## TASK DIRECTIONS:
Only one span of the material below is wanted. Output it exactly, from the line with "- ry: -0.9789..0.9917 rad" through the line with "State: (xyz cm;", without any pictures.
[[ DATA BLOCK, beginning ]]
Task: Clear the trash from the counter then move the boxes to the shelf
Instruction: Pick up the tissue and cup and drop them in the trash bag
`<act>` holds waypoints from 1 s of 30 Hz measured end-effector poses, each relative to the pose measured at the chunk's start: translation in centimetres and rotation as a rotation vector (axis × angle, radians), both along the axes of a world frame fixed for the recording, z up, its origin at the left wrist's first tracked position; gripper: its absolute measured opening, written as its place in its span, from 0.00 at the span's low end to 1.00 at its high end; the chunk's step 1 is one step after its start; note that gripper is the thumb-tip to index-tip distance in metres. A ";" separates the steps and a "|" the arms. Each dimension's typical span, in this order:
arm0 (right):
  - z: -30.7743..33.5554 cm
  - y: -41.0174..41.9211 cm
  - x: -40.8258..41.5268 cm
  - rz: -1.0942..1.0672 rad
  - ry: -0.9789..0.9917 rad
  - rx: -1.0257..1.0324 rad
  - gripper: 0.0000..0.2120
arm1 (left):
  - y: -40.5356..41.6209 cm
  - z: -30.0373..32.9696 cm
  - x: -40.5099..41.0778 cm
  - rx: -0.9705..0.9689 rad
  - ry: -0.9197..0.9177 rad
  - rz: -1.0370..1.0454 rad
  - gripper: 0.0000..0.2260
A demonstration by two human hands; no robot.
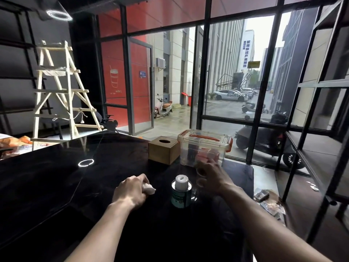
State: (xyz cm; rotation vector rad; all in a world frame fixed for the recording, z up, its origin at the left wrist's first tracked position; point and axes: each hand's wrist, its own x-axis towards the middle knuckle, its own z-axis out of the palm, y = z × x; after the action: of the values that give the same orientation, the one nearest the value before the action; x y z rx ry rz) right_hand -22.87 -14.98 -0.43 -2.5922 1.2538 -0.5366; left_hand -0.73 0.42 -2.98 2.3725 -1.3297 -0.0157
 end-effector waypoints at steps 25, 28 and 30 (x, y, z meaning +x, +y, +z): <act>-0.9 6.0 6.5 0.234 0.034 -0.090 0.25 | 1.8 -1.4 1.6 -0.103 -0.009 0.040 0.10; -1.1 5.9 6.5 0.239 0.132 -0.193 0.24 | 2.0 -1.5 1.7 -0.113 -0.019 0.032 0.10; -1.2 5.7 6.4 0.259 0.177 -0.258 0.24 | 2.1 -1.5 1.7 -0.125 -0.024 0.021 0.10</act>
State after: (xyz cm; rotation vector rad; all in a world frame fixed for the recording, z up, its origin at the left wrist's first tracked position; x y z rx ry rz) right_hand -16.42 -9.26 -1.59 -3.0172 0.9232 -0.4531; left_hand 0.93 2.51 -4.51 2.2885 -1.2776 0.0992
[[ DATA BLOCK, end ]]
## WRITTEN RESPONSE:
  - ry: -0.9789..0.9917 rad
  - rx: -1.0257..1.0324 rad
  - gripper: 0.0000..0.2120
arm1 (left):
  - y: -40.5356..41.6209 cm
  - z: -30.0373..32.9696 cm
  - x: -40.5099..41.0778 cm
  - rx: -0.9705..0.9689 rad
  - ry: -0.9197..0.9177 rad
  - rz: -1.0370..1.0454 rad
  - gripper: 0.0000..0.2260
A demonstration by two human hands; no robot.
State: (xyz cm; rotation vector rad; all in a world frame fixed for the recording, z up, its origin at the left wrist's first tracked position; point and axes: each hand's wrist, its own x-axis towards the middle knuckle, its own z-axis out of the palm, y = z × x; after the action: of the values that give the same orientation, the one nearest the value before the action; x y z rx ry rz) right_hand -22.87 -14.98 -0.43 -2.5922 1.2538 -0.5366; left_hand -0.73 0.42 -2.98 2.3725 -1.3297 -0.0157

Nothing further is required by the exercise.